Saul ceased as mute with awe of memory;
And something of a sympathetic sense,
Communicated, also Sergius made
Silent in presence of such history.
Not long, for, rousing from his reverie,
And looking up before him nigh, he sees
A city with its walls and roofs and towers.
"Neapolis!" exclaims the Roman voice,
The Jewish, in tone different, "Sychar!" said.
"Neapolis! And here I halt," said Sergius;
"Sychar! And forward through Samaria, I,
Not pausing till this hateful soil be passed,"
Said Saul; "perchance to-morrow met again,
Beyond, we may together forward fare."

So there they parted with such slight farewell;
Nor after met, until, two morrows more
Now spent in separate travel, they had reached
The bursting fountain of the Jordan, where,
Forth from between the feet of Hermon born
Forever—in the joy and anguish born,
The certain anguish and the doubtful joy
Tumultuous of an everlasting birth—
Leaps to the light of life that famous stream,
Like many another child—from Adam sprung—
To run his heedless, headlong, downward course
And lose himself at last in the Dead Sea!

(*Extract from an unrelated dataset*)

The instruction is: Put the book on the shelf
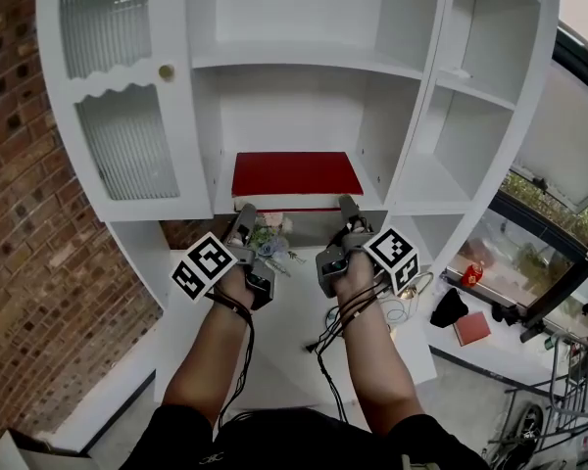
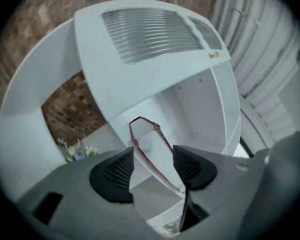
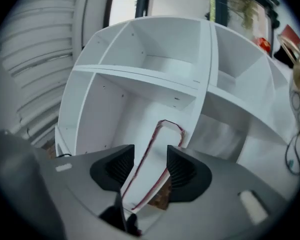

Here was what life, all-welcoming, lusty life,
Doom of what deadly worse than death was there!

A city here the tetrarch Philip built,
Or raised to more magnificent, which then,
In honor of dishonorable name
Imperial, Tiberius Cæsar, he
Called Cæsarea, and Philippi too
Eponymous therewith for surname joined;
But Paneas, earlier name, clung to the place,
As to this day it clings in Banias.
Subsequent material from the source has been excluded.